When I ordered curtains for our brand new renovated apartment, I ordered nice curtain rails to go with them. I wanted the sort of rail that has sliders and cords to winch the curtains in and out, not just a rod to hang rings on, with a wooden stick at the leading edge to pull the curtain across the window. I don't like that sort.
When the maestro (workman) arrived to install the curtains, he knocked on the door and I saw him through the peephole with his arms full of lovely-looking rails. But as meter after meter of shining aluminium slid through the door behind him, it became clear that these rails were the cheap, jingly sort with noisy rattling hooks and a rod to drag the curtain along behind- the very sort curtain rail I had paid a premium not to have in my shiny new flat.
"Are these our rails?"
"Yep." The maestro smiled at me sunnily and dropped the lot of them in a rattling, clattering, jangling heap on my feet.
"We ordered the other sort."
"You did," he said, "yes, you did, but we're giving you a special deal. For exactly the same price we're giving you a much better sort of rail."
I looked at him and he looked back. I cracked first. "Would you," I said "please explain to me why these other rails are much better than the ones we paid for?"
He looked at his boots, and sighed, and then he looked at me, compassion writ large all over his face.
"The fact is, you didn't pay for the other sort. I didn't want to have to say it, but this was all you paid for."
"Would you mind waiting one minute while I go and get the paperwork?" I walked across the dining room to the table and picked up the invoice. I pointed to the relevant line. "It says here-"

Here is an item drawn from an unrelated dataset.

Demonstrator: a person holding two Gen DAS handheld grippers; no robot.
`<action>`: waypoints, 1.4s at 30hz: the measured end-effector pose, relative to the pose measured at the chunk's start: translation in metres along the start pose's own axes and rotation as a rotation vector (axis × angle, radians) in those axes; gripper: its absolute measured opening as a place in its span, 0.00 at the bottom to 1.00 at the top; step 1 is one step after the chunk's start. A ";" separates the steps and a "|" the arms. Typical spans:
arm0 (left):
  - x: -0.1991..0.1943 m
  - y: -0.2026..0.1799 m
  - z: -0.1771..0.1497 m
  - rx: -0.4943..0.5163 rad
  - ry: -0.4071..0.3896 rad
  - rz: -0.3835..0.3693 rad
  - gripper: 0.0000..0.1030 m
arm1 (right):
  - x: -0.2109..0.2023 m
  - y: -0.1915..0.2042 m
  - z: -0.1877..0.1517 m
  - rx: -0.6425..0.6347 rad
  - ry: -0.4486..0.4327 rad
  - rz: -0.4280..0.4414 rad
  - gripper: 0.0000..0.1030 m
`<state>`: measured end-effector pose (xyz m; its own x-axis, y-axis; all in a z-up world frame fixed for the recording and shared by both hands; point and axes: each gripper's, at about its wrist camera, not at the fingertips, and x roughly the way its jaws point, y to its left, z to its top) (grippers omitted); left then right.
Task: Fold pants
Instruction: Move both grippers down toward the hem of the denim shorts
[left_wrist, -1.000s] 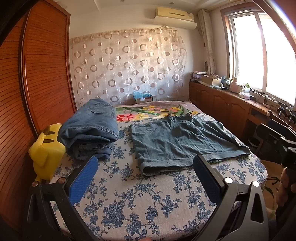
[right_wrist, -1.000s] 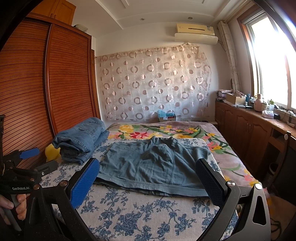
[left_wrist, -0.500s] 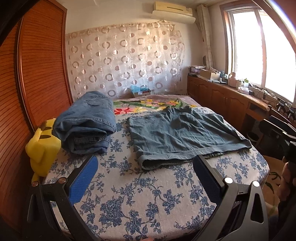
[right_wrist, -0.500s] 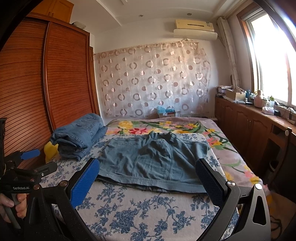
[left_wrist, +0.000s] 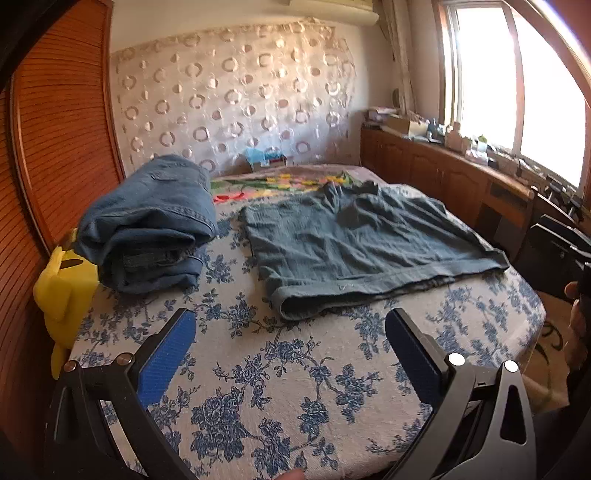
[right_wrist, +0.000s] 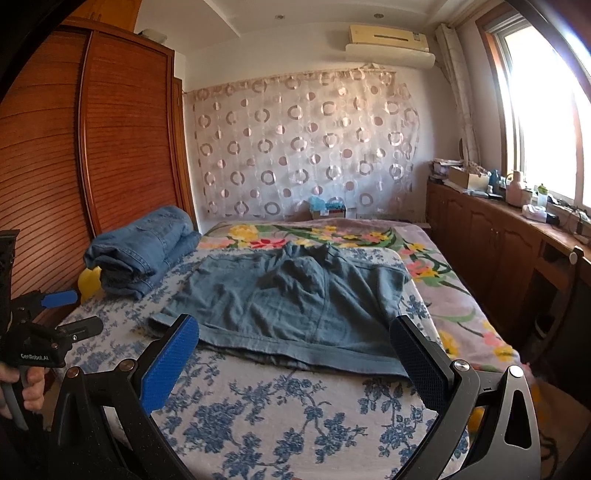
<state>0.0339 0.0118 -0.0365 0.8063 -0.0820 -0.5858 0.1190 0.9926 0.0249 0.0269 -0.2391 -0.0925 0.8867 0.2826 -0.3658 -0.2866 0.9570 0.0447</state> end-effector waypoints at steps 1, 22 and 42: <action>0.006 0.000 -0.001 0.012 0.013 -0.001 1.00 | 0.000 -0.001 0.000 -0.002 0.010 0.002 0.99; 0.079 0.020 -0.001 0.063 0.173 -0.057 0.99 | 0.005 -0.040 -0.005 -0.048 0.195 -0.061 0.64; 0.098 0.020 0.004 0.082 0.221 -0.139 0.41 | -0.029 -0.042 0.001 -0.034 0.269 -0.132 0.47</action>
<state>0.1179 0.0233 -0.0906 0.6341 -0.1869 -0.7504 0.2738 0.9618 -0.0082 0.0135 -0.2872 -0.0832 0.7904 0.1237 -0.6000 -0.1911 0.9803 -0.0496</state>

He interrupted me. "No. This is what you paid for and this is what you've got! People are always trying to get something for nothing. Don't think you're going to get anything out of us!"

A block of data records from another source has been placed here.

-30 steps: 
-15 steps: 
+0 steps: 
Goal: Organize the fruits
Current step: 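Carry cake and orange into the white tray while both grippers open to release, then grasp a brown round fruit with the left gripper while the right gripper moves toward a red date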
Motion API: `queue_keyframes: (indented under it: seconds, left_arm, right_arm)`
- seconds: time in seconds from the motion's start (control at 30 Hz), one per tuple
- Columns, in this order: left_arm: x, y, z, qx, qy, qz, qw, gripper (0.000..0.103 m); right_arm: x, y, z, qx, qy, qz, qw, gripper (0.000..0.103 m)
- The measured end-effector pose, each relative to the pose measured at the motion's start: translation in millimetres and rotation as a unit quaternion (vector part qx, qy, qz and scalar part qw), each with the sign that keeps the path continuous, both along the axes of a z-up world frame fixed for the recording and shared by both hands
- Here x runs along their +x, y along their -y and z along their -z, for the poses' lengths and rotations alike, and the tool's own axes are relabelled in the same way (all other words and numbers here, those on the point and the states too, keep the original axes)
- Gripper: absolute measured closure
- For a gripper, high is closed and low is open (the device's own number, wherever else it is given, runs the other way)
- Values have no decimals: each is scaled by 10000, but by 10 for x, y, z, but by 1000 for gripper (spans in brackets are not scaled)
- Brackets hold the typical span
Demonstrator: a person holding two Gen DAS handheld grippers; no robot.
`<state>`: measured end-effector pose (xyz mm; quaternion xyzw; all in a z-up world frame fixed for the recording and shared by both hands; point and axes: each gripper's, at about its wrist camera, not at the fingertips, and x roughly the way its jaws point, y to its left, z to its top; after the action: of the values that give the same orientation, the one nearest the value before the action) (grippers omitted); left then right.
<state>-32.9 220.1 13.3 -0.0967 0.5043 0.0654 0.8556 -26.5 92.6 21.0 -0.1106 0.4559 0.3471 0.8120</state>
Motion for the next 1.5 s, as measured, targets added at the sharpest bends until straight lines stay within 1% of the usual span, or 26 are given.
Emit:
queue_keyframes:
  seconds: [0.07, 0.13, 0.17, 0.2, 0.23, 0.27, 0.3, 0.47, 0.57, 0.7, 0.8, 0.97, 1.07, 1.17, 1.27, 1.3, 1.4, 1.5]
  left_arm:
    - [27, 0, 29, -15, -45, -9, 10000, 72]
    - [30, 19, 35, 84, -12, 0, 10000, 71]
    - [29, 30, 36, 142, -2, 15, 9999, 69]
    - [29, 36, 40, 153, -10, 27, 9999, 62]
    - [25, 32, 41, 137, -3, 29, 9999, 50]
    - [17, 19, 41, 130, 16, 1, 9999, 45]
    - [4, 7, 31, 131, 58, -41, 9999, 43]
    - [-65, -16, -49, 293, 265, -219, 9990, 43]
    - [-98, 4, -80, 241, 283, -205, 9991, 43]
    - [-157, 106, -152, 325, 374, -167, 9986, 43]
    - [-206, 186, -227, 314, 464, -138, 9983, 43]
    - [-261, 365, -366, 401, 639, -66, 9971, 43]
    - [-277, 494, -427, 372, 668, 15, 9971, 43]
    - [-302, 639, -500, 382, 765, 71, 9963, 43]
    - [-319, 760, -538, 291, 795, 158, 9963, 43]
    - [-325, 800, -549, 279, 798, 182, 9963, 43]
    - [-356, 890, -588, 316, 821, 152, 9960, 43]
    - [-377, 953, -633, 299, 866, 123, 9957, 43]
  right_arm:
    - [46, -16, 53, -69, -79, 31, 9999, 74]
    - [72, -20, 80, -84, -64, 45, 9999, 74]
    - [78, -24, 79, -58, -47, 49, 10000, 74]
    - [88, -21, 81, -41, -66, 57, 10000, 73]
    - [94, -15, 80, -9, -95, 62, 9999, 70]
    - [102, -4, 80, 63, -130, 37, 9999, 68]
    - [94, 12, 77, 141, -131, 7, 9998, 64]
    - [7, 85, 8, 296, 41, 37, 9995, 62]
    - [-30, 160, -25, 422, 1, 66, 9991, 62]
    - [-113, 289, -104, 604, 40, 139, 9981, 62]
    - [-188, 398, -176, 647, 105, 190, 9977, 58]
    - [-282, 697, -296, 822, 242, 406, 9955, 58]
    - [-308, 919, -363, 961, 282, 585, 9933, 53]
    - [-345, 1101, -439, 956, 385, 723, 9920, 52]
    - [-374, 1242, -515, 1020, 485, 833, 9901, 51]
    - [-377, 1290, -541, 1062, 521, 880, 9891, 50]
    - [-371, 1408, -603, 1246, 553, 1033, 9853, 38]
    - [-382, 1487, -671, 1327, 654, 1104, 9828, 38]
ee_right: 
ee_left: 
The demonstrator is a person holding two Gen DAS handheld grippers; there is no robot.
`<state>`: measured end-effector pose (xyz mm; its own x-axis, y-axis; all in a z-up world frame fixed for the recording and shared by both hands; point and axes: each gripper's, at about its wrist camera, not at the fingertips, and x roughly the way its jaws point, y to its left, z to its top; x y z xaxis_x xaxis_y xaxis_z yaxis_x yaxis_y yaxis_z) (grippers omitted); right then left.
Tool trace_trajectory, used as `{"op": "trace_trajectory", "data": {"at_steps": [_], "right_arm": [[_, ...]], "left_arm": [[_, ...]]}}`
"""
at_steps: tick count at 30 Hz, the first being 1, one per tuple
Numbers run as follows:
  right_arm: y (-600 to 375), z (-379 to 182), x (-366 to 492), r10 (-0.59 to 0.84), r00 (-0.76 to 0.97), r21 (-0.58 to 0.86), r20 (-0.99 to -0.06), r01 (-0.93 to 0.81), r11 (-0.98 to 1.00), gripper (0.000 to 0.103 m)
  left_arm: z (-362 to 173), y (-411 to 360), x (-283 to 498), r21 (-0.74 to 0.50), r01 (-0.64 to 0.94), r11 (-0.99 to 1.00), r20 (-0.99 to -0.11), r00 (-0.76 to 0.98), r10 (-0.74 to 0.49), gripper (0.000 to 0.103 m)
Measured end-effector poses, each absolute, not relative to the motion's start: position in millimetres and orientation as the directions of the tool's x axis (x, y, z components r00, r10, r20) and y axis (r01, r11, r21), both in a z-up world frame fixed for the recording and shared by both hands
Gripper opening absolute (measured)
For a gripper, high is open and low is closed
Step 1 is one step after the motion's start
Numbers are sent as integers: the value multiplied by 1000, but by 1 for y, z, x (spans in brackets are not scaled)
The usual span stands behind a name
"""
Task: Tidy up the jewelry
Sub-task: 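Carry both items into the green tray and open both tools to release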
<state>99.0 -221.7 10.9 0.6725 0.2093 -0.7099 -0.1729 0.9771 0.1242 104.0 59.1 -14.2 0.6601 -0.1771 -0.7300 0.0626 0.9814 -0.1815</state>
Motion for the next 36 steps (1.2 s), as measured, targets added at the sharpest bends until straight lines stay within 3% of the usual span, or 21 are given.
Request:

He picked up a the end of a rail and dragged it toward the dining room window, electric drill in his other hand.
"I'm going to call the store now." I said.
"You do that." He said, and he whirred the drill once or twice, meaningfully.
The nice folks over at the shop had a copy of my invoice in their records and after we read it together, line by line, twice, they were reluctantly compelled to admit that what I'd paid for wasn't in fact, what I was having installed in my new flat. Even more reluctantly, they agreed to get the dear maestro and his shoddy rails out.
"So I'm supposed to take all this away with me?"
"Yep."
"But I brought it here."
I was getting cross. "That," I said, "is not my problem."
"Fine." He slammed an armful of rails into a noisy pile on the floor. "Fine. I don't have any of the other sort in the bodega (warehouse) right now. You wanted curtain rails- I gave you curtain rails! Now I'm going to have to go and find some of the other sort!"
"You do that."
He looked at me balefully. "It's going to take time."
"Excellent."
"You won't have your curtains up till next week."
"All right."
"I can't believe I came all this way!"
With his arms full of jingling rails, he stamped furiously out the door. He'd have slammed it behind him too, but by the time the tail end of the very last four meter length of rail has slithered out behind him, the momentum was lost.